Write out every entry once more, character for character.

──────── Records for the exercise

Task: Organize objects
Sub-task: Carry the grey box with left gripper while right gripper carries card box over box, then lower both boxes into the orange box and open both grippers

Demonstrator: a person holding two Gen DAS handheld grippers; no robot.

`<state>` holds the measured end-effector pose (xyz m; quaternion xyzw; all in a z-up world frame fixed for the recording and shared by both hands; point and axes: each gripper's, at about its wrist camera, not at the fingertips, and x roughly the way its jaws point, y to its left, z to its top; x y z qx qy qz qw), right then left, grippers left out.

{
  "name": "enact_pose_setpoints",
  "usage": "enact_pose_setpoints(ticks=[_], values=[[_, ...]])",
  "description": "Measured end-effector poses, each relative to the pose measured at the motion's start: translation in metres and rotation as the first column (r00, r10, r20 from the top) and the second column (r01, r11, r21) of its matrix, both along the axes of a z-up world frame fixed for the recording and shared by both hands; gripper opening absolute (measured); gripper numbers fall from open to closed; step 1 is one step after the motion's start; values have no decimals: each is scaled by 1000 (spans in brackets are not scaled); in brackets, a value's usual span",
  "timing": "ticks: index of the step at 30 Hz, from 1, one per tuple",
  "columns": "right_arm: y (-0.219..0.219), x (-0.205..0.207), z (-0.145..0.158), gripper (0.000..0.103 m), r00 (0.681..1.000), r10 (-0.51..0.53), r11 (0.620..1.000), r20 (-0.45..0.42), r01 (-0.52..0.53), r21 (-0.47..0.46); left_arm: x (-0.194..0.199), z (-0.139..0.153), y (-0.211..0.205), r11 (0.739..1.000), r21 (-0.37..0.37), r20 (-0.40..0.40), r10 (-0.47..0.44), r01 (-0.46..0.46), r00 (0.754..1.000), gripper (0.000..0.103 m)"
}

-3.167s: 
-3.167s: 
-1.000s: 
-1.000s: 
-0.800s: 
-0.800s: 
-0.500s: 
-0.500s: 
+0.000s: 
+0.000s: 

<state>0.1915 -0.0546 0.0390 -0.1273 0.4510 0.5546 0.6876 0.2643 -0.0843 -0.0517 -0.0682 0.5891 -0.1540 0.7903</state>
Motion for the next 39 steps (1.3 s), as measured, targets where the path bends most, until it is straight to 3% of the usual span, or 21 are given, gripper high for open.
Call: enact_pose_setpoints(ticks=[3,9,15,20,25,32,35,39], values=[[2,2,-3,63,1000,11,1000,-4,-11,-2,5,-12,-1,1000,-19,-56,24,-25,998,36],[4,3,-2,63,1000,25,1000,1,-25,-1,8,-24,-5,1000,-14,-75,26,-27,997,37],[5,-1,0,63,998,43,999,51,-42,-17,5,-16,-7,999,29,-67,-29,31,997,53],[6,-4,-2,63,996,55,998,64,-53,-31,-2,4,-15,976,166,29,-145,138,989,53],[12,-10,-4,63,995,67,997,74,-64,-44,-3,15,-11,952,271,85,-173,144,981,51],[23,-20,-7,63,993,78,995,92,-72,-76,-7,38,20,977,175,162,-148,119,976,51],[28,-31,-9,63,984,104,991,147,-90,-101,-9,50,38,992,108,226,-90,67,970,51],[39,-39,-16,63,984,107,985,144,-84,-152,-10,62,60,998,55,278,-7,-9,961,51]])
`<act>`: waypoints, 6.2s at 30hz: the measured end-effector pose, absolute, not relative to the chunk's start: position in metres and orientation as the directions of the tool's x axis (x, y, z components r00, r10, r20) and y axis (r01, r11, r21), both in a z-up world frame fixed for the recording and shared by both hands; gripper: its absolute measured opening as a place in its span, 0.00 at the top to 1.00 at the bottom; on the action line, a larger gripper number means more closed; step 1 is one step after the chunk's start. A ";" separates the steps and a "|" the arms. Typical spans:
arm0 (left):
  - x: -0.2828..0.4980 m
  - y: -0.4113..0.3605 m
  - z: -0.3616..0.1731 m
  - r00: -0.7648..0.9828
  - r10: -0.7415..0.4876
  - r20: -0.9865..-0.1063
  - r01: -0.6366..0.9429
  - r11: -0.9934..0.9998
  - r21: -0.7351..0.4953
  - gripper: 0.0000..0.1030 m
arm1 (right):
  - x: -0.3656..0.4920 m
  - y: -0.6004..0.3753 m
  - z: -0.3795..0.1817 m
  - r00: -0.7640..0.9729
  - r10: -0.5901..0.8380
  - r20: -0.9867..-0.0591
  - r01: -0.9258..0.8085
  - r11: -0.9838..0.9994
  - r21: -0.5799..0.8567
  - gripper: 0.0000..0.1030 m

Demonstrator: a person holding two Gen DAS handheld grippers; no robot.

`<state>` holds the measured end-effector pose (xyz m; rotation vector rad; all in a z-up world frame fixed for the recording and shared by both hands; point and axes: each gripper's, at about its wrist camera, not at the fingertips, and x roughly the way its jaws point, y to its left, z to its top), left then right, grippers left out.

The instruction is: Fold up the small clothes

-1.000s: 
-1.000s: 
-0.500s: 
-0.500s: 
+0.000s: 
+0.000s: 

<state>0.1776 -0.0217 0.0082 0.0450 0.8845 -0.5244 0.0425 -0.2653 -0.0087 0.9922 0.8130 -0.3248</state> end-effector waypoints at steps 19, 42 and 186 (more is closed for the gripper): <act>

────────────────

_Response for this exercise:_
Task: Organize objects
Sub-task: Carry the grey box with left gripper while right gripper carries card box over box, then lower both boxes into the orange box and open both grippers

Demonstrator: a person holding two Gen DAS handheld grippers; no robot.

`<state>` holds the measured end-effector pose (xyz m; quaternion xyzw; all in a z-up world frame fixed for the recording and shared by both hands; point and axes: each gripper's, at about its wrist camera, not at the fingertips, and x roughly the way its jaws point, y to its left, z to its top; x y z qx qy qz qw), right then left, grippers left out.

{
  "name": "enact_pose_setpoints",
  "usage": "enact_pose_setpoints(ticks=[_], values=[[_, ...]])",
  "description": "Measured end-effector poses, each relative to the pose measured at the motion's start: translation in metres and rotation as the first column (r00, r10, r20 from the top) and the second column (r01, r11, r21) of its matrix, both along the axes of a z-up world frame fixed for the recording and shared by both hands; gripper opening absolute (measured); gripper numbers fall from open to closed; step 1 is one step after the motion's start; values have no decimals: each is scaled by 1000 (spans in brackets are not scaled); in brackets, a value's usual span",
  "timing": "ticks: index of the step at 30 Hz, from 1, one per tuple",
  "columns": "right_arm: y (-0.219..0.219), x (-0.205..0.207), z (-0.145..0.158), gripper (0.000..0.103 m), r00 (0.681..1.000), r10 (-0.51..0.53), r11 (0.620..1.000), r20 (-0.45..0.42), r01 (-0.52..0.53), r21 (-0.47..0.46); left_arm: x (-0.194..0.199), z (-0.139..0.153), y (-0.211..0.205), r11 (0.739..1.000), r21 (-0.37..0.37), r20 (-0.40..0.40), r10 (-0.47..0.44), r01 (-0.46..0.46), r00 (0.754..1.000), gripper (0.000..0.103 m)"
}

-3.167s: 
-3.167s: 
-1.000s: 
-1.000s: 
-0.800s: 
-0.800s: 
-0.500s: 
-0.500s: 
+0.000s: 
+0.000s: 

<state>0.1915 -0.0546 0.0390 -0.1273 0.4510 0.5546 0.6876 0.2643 -0.0843 -0.0517 -0.0682 0.5891 -0.1540 0.7903</state>
Motion for the next 39 steps (1.3 s), as measured, targets where the path bends most, until it is straight to 3% of the usual span, or 21 are given, gripper high for open.
Call: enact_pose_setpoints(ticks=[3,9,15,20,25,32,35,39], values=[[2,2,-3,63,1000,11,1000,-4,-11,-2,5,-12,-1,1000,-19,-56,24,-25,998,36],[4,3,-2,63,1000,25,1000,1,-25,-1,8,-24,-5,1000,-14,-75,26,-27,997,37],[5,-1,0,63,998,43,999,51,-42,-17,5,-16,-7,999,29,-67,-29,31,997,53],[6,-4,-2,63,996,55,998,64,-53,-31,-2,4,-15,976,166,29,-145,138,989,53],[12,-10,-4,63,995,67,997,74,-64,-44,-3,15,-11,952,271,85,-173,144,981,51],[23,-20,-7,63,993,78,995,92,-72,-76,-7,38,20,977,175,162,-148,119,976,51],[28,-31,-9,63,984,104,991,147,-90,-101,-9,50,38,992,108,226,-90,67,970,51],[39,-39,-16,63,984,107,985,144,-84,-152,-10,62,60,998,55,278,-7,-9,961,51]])
`<act>`: waypoints, 6.2s at 30hz: the measured end-effector pose, absolute, not relative to the chunk's start: position in metres and orientation as the directions of the tool's x axis (x, y, z components r00, r10, r20) and y axis (r01, r11, r21), both in a z-up world frame fixed for the recording and shared by both hands; gripper: its absolute measured opening as a place in its span, 0.00 at the top to 1.00 at the bottom; on the action line, a larger gripper number means more closed; step 1 is one step after the chunk's start. A ";" separates the steps and a "|" the arms. Typical spans:
arm0 (left):
  - x: -0.2828..0.4980 m
  - y: -0.4113..0.3605 m
  - z: -0.3616..0.1731 m
  - r00: -0.7648..0.9828
  - r10: -0.7415..0.4876
  - r20: -0.9865..-0.1063
  - r01: -0.6366..0.9429
  - r11: -0.9934..0.9998
  - r21: -0.7351..0.4953
  - gripper: 0.0000..0.1030 m
arm1 (right):
  - x: -0.3656..0.4920 m
  - y: -0.6004..0.3753 m
  - z: -0.3795..0.1817 m
  - r00: -0.7640..0.9729
  - r10: -0.5901..0.8380
  - r20: -0.9867..-0.0591
  - r01: -0.9258..0.8085
  - r11: -0.9838..0.9994
  - r21: -0.5799..0.8567
  - gripper: 0.0000..0.1030 m

Demonstrator: a person holding two Gen DAS handheld grippers; no robot.

`<state>` holds the measured end-effector pose (xyz m; rotation vector rad; all in a z-up world frame fixed for the recording and shared by both hands; point and axes: each gripper's, at about its wrist camera, not at the fingertips, and x roughly the way its jaws point, y to its left, z to its top), left then right, grippers left out.

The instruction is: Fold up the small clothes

-1.000s: 
-1.000s: 
-0.500s: 
-0.500s: 
+0.000s: 
+0.000s: 

<state>0.1776 -0.0217 0.0082 0.0450 0.8845 -0.5244 0.0425 -0.2653 -0.0087 0.9922 0.8130 -0.3248</state> end-effector waypoints at steps 19, 42 and 186 (more is closed for the gripper): <act>

Nothing remains open in this exercise.